## To do
From the listing below, reproduce exactly the lines starting with the one with "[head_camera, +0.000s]" and going on through the one with "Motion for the", both ends kept. No picture is copied.

## Dataset section
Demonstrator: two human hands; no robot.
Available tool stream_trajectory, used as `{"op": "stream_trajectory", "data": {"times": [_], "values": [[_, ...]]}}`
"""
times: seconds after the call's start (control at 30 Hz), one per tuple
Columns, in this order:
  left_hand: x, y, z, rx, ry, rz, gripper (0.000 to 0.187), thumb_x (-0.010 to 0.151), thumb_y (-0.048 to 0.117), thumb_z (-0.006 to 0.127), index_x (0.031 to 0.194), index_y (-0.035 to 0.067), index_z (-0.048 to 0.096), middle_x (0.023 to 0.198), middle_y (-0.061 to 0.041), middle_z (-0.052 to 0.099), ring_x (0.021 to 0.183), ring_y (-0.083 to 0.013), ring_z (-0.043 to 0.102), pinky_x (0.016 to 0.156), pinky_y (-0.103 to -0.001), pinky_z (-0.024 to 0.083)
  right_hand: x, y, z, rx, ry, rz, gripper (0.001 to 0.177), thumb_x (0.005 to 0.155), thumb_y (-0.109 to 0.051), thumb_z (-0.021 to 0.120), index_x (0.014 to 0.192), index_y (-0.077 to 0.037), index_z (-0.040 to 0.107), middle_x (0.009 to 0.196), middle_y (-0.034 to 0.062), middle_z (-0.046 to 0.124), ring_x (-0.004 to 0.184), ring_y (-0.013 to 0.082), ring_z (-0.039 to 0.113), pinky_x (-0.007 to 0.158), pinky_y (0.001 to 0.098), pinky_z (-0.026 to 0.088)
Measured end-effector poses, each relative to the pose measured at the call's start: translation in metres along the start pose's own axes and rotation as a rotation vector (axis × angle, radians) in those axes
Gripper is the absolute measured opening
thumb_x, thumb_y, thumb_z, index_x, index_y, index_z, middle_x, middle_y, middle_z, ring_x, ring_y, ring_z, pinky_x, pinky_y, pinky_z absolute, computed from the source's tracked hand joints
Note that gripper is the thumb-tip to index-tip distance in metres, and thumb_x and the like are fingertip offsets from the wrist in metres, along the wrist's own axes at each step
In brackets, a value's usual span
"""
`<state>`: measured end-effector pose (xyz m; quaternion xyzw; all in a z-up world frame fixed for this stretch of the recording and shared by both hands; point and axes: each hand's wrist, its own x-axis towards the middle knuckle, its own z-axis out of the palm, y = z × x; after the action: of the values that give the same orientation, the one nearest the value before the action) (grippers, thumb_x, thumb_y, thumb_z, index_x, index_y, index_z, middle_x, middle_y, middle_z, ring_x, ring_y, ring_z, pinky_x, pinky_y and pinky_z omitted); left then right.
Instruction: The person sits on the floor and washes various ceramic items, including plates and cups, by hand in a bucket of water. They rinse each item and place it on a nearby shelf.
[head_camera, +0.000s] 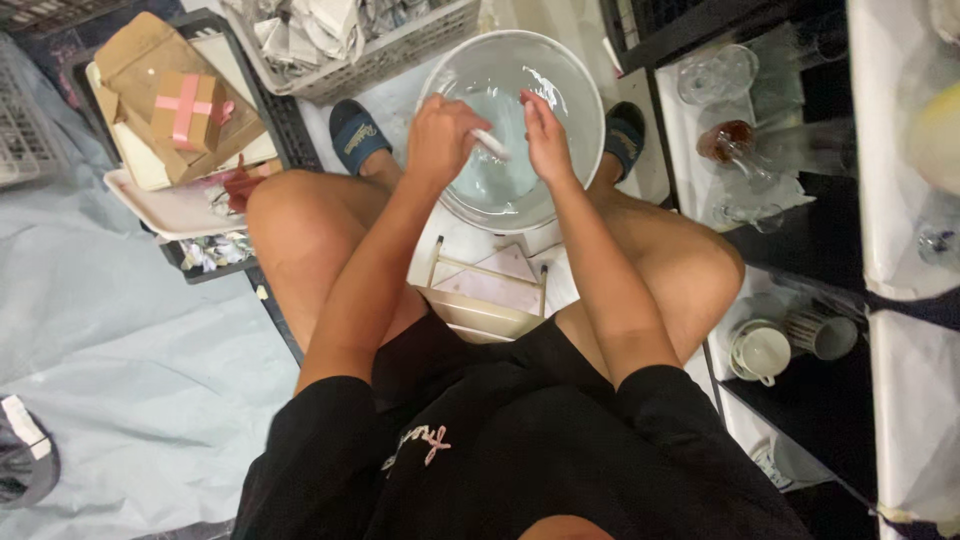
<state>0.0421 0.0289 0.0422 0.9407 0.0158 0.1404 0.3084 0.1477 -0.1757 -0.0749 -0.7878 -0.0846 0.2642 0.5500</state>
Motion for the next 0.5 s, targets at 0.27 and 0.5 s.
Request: {"op": "stream_trajectory", "data": {"times": [0.27,0.5], "values": [[0.005,-0.006,0.007,-0.162,-0.078,-0.120,0.009,0.085,0.016,0.082,0.094,0.014,0.079,0.093,-0.009,0.074,0.090,-0.0329,0.066,0.079,-0.044,0.050,0.012,0.021,0.005,0.200,-0.026,-0.043,0.053,0.111,-0.050,0.042,0.145,-0.013,0.058,0.145,0.0069,0.062,0.136,0.0223,0.055,0.103,0.0418,0.055],[-0.005,-0.008,0.009,-0.016,-0.062,0.033,0.012,0.078,0.015,0.078,0.090,0.018,0.079,0.091,-0.003,0.074,0.091,-0.0266,0.068,0.088,-0.042,0.050,0.002,0.004,0.000,0.155,-0.027,0.034,0.054,0.108,-0.048,0.038,0.144,-0.012,0.056,0.147,0.0057,0.058,0.135,0.0208,0.054,0.103,0.0423,0.051]]}}
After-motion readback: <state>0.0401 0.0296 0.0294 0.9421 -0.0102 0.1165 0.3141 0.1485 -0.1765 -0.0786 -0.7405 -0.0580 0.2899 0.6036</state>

## Answer area
[head_camera, +0.000s] 
<state>0.0421 0.0289 0.0422 0.9407 0.0158 0.1404 0.3084 0.1477 -0.1757 -0.0749 -0.7878 -0.0846 0.2642 0.5500</state>
Motion for the next 0.5 s, targets at 0.27 and 0.5 s.

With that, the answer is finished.